11      A ACC Silicones é uma sociedade com sede no Reino Unido que detinha, entre 2006 e 2008, 5,26 % do capital social da Ambratec, uma sociedade com sede na Alemanha. A ACC Silicones era, por sua vez, detida a 100 % por outra sociedade, com sede no Reino Unido e cotada em bolsa.

12      Durante os anos de 2006 a 2008, a Ambratec distribuiu dividendos à ACC Silicones, sobre os quais foi cobrado, através de retenção na fonte, o imposto sobre os rendimentos de capitais à taxa de 20 %, acrescido de uma sobretaxa de solidariedade de 5,5 %.

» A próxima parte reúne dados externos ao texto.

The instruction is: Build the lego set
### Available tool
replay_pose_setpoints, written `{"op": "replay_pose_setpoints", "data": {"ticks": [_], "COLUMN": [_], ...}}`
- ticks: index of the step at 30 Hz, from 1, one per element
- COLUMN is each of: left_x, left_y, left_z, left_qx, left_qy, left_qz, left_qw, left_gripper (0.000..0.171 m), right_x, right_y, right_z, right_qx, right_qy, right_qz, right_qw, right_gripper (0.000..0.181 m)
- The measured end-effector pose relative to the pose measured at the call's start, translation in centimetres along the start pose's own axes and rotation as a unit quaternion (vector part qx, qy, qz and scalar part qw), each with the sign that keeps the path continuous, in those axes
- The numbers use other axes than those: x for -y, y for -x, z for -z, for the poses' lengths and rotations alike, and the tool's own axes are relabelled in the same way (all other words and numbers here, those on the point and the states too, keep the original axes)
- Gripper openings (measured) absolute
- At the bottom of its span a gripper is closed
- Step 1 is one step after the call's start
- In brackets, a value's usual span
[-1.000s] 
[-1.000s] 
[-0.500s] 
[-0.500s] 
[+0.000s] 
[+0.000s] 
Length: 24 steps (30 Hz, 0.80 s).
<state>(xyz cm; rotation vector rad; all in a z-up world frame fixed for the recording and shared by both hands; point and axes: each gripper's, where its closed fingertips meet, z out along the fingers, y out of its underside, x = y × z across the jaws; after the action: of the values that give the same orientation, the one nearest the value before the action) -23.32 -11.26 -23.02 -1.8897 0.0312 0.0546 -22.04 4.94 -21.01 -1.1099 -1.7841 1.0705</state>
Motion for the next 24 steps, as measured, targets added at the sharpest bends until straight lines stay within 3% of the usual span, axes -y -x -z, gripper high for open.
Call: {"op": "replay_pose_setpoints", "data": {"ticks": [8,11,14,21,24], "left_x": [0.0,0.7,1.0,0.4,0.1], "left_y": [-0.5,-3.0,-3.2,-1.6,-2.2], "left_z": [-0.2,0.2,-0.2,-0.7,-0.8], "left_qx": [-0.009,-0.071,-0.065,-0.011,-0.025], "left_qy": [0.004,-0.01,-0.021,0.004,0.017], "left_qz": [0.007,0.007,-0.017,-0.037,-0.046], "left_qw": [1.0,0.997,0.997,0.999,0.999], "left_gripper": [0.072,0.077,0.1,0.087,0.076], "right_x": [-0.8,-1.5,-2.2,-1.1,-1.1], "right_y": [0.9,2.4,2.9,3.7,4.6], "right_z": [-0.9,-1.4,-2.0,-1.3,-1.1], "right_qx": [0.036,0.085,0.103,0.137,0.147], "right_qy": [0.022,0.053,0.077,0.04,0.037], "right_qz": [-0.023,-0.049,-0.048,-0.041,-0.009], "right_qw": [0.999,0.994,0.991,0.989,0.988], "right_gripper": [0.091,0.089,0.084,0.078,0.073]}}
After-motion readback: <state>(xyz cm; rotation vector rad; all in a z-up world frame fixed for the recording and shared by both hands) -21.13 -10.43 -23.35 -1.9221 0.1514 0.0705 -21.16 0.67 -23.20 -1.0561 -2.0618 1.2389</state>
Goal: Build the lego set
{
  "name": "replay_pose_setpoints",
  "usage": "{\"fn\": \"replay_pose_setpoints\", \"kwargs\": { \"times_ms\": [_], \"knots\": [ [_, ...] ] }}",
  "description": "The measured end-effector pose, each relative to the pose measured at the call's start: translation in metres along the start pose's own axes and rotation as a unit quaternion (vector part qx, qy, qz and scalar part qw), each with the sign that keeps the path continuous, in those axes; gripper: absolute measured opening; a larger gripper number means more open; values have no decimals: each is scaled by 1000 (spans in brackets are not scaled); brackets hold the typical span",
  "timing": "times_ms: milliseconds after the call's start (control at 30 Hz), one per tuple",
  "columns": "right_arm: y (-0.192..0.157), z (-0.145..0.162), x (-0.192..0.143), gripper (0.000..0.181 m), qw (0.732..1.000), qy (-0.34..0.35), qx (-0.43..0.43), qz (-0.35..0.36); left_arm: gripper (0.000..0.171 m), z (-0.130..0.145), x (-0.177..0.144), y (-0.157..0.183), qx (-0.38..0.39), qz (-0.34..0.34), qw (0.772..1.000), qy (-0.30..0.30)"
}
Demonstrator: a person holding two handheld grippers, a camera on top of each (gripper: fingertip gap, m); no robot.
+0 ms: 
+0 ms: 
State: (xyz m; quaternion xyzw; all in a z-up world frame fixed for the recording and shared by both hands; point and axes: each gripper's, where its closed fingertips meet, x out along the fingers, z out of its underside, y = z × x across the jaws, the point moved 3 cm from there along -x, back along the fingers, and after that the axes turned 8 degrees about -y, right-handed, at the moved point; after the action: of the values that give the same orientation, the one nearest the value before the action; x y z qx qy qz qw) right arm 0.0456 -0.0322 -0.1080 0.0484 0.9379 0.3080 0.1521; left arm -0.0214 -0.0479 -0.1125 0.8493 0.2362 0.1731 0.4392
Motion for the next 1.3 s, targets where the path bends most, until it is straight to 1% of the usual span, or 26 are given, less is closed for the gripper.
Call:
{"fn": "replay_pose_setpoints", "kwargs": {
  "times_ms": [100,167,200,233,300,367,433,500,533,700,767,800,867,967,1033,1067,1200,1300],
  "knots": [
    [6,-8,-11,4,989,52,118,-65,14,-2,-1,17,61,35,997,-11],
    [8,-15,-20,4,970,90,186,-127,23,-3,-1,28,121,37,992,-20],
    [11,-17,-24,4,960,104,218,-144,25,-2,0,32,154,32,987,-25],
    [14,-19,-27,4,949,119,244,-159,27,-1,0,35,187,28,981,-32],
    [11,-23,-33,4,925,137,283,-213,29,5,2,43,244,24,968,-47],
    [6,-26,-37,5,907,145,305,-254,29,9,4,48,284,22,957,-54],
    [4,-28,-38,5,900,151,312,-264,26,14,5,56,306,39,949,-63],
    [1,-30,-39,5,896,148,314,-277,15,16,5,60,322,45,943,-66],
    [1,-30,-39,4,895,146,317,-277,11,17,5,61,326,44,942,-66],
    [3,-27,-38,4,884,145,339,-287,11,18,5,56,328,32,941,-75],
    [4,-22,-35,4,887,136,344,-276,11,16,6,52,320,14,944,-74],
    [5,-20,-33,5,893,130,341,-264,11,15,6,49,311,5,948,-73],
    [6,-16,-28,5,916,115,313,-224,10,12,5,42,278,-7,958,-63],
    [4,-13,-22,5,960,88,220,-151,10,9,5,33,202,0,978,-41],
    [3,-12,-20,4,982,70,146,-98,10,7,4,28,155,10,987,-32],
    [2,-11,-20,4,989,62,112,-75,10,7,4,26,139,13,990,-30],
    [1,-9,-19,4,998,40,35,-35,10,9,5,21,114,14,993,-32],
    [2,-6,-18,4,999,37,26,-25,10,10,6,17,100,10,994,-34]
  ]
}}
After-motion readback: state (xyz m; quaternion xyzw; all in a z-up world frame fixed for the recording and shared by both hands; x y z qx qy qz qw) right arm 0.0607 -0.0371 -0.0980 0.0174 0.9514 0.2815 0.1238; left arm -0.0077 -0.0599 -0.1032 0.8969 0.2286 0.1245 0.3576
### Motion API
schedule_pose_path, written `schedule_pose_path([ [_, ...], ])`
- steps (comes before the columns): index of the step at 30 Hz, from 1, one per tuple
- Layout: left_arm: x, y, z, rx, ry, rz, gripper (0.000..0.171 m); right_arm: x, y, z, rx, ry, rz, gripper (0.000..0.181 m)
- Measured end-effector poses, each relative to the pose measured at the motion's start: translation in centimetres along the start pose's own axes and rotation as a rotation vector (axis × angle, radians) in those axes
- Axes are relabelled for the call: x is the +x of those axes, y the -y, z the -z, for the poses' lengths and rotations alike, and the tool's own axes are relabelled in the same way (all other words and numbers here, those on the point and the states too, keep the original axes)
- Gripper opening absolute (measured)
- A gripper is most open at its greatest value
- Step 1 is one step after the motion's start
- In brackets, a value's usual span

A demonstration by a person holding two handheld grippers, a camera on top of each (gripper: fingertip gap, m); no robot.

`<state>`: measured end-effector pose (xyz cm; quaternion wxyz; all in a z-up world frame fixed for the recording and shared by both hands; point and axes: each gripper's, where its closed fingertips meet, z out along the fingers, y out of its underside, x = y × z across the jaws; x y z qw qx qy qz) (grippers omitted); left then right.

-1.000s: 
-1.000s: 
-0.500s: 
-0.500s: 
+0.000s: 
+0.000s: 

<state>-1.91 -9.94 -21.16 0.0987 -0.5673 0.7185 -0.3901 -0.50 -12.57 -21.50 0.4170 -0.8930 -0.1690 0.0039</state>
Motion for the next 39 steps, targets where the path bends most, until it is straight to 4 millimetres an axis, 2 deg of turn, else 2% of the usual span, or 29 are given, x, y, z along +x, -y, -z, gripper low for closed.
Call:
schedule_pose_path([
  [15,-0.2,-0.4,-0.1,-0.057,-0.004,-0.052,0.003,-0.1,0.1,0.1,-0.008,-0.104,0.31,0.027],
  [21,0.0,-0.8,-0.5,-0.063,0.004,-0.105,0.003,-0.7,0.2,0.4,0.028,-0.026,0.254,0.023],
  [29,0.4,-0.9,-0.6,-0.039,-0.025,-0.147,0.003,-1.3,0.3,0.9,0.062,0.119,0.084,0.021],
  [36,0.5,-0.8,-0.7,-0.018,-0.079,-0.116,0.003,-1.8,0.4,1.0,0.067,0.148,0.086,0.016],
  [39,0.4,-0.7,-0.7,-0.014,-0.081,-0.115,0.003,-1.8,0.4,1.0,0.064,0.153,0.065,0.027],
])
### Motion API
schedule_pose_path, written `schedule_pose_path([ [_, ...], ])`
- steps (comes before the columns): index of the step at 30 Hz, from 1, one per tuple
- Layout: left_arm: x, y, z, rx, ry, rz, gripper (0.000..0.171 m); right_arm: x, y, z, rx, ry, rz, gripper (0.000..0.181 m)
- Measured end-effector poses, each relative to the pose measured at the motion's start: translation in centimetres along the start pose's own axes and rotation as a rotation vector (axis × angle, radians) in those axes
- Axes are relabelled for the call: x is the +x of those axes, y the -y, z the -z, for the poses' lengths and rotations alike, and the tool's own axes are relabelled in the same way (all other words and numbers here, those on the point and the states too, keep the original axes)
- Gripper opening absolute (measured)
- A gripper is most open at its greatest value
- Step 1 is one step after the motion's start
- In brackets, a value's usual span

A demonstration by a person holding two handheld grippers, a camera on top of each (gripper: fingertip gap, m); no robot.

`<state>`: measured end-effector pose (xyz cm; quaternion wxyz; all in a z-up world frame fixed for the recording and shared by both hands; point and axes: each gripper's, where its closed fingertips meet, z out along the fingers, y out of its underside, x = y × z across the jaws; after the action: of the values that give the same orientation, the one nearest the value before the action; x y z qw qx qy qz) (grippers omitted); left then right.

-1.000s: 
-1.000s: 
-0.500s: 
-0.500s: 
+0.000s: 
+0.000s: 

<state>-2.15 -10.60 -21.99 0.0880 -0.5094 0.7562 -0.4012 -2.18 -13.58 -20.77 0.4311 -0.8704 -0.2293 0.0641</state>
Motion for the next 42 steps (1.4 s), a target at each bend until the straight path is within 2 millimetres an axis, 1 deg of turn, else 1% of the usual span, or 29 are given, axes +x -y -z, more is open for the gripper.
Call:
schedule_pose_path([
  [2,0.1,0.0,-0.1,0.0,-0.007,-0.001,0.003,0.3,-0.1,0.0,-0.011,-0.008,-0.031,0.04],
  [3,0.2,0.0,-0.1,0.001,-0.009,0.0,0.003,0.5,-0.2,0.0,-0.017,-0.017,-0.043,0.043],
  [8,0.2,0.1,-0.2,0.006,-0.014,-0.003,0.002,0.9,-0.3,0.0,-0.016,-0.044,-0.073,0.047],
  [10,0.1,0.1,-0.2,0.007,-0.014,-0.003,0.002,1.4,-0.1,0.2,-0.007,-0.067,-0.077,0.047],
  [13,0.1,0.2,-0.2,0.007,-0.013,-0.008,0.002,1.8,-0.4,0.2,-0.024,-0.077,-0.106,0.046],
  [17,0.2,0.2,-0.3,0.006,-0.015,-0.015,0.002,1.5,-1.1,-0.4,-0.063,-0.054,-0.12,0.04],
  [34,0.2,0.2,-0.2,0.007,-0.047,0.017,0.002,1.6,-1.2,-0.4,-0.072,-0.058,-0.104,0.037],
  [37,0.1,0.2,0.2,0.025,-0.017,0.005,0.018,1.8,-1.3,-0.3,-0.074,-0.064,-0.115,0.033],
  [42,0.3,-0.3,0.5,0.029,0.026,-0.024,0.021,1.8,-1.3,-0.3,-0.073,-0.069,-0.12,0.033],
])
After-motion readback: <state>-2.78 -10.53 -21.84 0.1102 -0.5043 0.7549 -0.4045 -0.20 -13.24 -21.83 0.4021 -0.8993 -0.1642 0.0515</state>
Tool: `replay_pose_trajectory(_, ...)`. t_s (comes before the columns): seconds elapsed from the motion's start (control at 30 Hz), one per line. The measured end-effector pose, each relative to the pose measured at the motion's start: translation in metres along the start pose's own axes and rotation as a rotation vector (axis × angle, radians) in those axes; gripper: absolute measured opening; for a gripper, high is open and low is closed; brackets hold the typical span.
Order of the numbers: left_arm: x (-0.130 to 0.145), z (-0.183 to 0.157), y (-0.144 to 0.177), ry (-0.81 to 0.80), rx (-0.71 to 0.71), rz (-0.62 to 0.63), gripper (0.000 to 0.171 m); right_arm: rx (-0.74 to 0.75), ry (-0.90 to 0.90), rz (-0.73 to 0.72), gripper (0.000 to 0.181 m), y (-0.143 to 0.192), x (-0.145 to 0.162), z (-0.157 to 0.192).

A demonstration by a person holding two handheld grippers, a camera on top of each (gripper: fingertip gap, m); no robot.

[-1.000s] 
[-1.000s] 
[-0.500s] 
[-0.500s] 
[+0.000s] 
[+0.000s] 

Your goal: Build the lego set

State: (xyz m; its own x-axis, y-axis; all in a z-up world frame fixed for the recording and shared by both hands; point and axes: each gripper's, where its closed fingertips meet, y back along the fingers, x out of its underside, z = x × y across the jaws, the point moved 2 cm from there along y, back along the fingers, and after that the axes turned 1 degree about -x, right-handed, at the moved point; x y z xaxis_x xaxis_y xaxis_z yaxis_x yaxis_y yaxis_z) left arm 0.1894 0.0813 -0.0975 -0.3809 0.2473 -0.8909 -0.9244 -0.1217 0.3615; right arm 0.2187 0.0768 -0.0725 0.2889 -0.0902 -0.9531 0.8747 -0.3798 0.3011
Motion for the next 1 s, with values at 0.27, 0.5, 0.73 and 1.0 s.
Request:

13      Em 29 de dezembro de 2009, a ACC Silicones pediu o reembolso do imposto pago. Solicitava, por um lado, que a taxa de retenção na fonte fosse limitada a 15 %, com fundamento, nomeadamente, no artigo VI, n.° 1, da Convenção para evitar a dupla tributação. Invocando as liberdades fundamentais do mercado interno e, em particular, a livre circulação de capitais, pedia, por outro lado, a restituição do saldo das quantias pagas.

14      Por Decisão de 7 de outubro de 2010, o Serviço Central da Administração Fiscal Federal deferiu a primeira parte deste pedido e restituiu à ACC Silicones a retenção na fonte que excedia a taxa de 15 % prevista na Convenção para evitar a dupla tributação. Em contrapartida, por Decisões de 8 de junho de 2015, recusou reembolsar a esta sociedade o saldo do imposto pago, com o fundamento de que os requisitos previstos no § 32, n.° 5, da KStG, que visam ter em consideração o Acórdão de 20 de outubro de 2011, Comissão/Alemanha (C-284/09, EU:C:2011:670), não estavam reunidos.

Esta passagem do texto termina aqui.